__WORK REQUIRED__
Look through the data below for the line with "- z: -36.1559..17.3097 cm" and the line with "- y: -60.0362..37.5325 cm", then output those two and all lines in between, exactly as written.
'''
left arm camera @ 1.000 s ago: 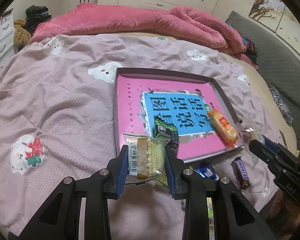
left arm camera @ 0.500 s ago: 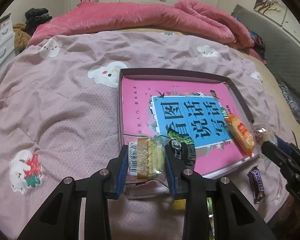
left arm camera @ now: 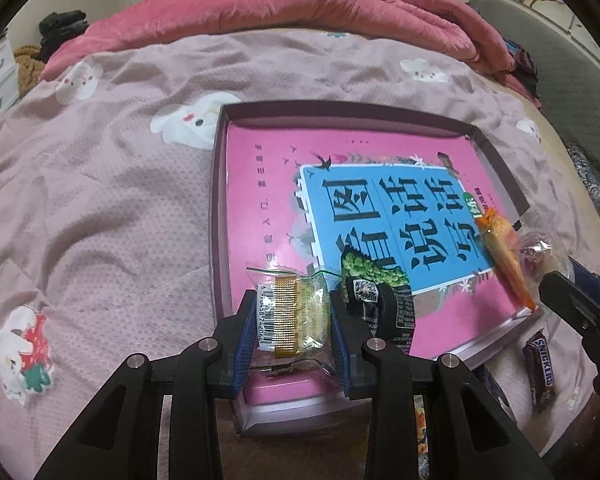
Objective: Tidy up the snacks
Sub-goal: 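Carry the yellow cake with the left tool while the right carries the bread bag into the tray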
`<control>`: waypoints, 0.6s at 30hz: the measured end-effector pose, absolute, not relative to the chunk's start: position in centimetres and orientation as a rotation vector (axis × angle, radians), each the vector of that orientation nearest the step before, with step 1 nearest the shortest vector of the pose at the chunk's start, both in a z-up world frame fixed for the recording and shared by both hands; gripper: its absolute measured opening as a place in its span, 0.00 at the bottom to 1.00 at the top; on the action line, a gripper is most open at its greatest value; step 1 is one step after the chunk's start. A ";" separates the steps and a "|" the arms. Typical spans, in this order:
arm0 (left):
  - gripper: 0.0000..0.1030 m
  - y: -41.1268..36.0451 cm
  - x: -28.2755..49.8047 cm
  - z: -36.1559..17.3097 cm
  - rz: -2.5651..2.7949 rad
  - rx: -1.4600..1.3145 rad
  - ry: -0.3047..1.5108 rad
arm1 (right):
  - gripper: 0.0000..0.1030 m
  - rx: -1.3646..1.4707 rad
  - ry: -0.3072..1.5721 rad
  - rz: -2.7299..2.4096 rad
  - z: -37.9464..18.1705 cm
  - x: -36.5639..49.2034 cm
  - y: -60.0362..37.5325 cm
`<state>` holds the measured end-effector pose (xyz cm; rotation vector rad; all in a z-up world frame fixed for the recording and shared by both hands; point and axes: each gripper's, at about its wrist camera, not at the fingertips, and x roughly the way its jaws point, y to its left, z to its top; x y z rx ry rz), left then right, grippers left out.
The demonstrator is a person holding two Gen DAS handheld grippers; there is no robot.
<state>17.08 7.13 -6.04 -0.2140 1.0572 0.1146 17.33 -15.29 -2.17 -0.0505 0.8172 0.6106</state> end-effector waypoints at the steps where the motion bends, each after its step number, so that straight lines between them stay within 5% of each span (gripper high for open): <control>1: 0.34 7.1 17.1 -6.3 0.112 -0.221 1.063 | 0.42 -0.050 0.820 0.607 -2.3 17.4 -15.3; 18: 0.34 5.8 17.5 -6.9 0.082 -0.228 1.075 | 0.42 -0.059 0.871 0.589 -4.8 19.0 -14.7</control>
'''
__OUTPUT BELOW__
  - z: -36.1559..17.3097 cm
  - rz: -2.5651..2.7949 rad
  - rx: -1.4600..1.3145 rad
  - ry: -0.3047..1.5108 rad
arm1 (right):
  - gripper: 0.0000..0.1030 m
  - rx: -1.3646..1.4707 rad
  - ry: -0.3072..1.5721 rad
  - rz: -2.7299..2.4096 rad
  - z: -37.9464..18.1705 cm
  - x: -36.5639..49.2034 cm
  - y: -60.0362..37.5325 cm

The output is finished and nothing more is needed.